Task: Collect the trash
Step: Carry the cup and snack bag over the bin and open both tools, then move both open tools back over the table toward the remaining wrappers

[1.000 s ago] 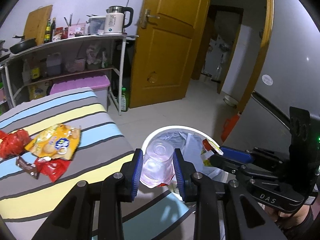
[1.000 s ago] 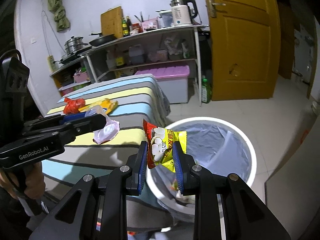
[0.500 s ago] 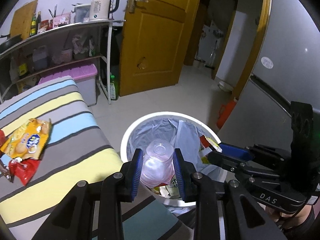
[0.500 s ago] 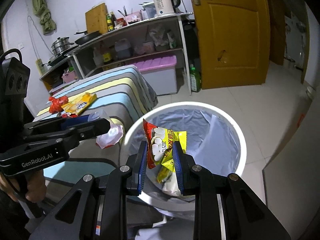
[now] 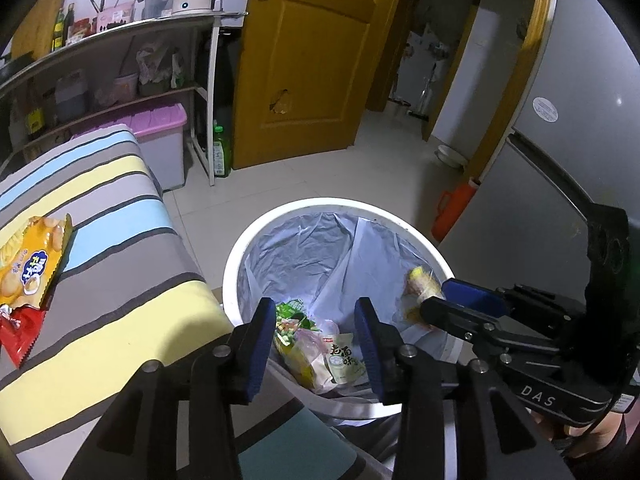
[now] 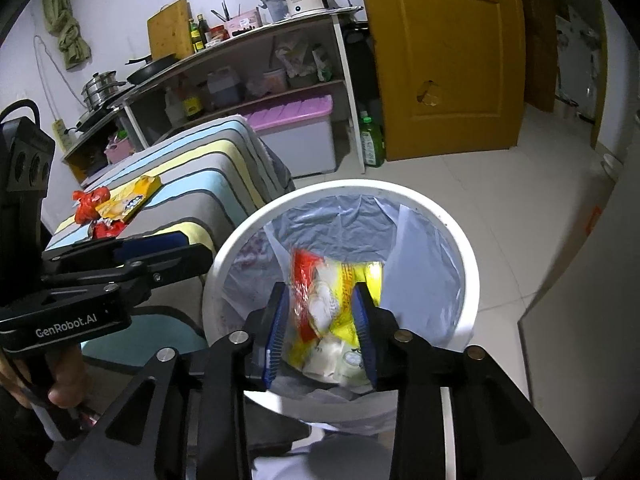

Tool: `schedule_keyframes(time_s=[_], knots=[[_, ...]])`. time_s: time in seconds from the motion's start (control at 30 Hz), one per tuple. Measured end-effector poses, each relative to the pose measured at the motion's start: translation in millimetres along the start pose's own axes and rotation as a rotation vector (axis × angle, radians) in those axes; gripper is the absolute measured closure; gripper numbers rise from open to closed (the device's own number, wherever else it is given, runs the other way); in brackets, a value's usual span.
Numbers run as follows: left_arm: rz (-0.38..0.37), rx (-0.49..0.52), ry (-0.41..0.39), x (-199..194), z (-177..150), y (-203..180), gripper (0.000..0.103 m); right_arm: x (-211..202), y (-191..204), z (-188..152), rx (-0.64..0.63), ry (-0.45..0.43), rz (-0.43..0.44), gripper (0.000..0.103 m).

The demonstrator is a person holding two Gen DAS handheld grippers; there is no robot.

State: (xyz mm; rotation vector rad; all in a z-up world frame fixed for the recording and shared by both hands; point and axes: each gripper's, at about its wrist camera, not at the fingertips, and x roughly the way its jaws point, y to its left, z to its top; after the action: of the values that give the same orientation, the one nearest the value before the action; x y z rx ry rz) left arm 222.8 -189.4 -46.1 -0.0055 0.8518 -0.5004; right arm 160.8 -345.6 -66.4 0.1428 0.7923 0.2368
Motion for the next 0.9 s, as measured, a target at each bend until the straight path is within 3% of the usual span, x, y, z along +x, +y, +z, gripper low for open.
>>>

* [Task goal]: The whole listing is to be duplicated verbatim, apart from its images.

* [Problem solution]:
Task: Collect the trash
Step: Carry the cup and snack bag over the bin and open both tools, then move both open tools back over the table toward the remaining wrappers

[1.000 s ago] 
[1.000 s ago] 
[0.500 s ago] 
[0.500 s ago] 
[now] 
[now] 

Tool: `schedule_keyframes(time_s=[_], knots=[[_, ...]])`. time_s: time in seconds from the motion's start (control at 30 Hz), one per tuple. Measured end-effector poses, each relative to the pose measured at the motion's start: translation in millimetres along the start pose's own axes and rotation as a rotation vector (axis × angle, radians) in those axes; gripper is the absolute measured closure; gripper numbers rise from open to closed (the device's own number, wherever else it is given, runs the other way); in brackets, a value's usual span.
Numbers run as follows: left_arm: rz (-0.38..0.37), rx (-0.49..0.52), ry (-0.41..0.39), x (-199..194), z (-177..150), y (-203..180), gripper (0.000..0.103 m); right_arm: x (-211..202), y (-191..204), z (-188..152), rx (-0.64..0.63), ry (-0.45..0.43), rz (-0.43..0.44), gripper (0.000..0.103 m).

The demonstrator is a person holding two Gen DAS handheld grippers; there is no robot.

State: (xyz mm; rotation vector rad; all in a z-up world frame fixed for the recording and shared by both hands; point and axes: each gripper's, at about its wrist camera, not at the fingertips, and x roughly the way its jaws point, y to its left, z to its top; after the action: of the values that give the same orientation, the one nearest the value before the action; x y z rx ry rz) left arm 222.8 -189.4 -46.1 -0.0055 0.8518 -0.5004; right arm 160.8 -345.6 -66.4 0.1428 0.7923 0.2368
Motion for the next 0.9 s, as measured, a target at each bend until the straight path is within 3% of the usual span, x, y, z along +x, +y, +z, gripper low for open.
>>>

For this exercise, nothing further remains.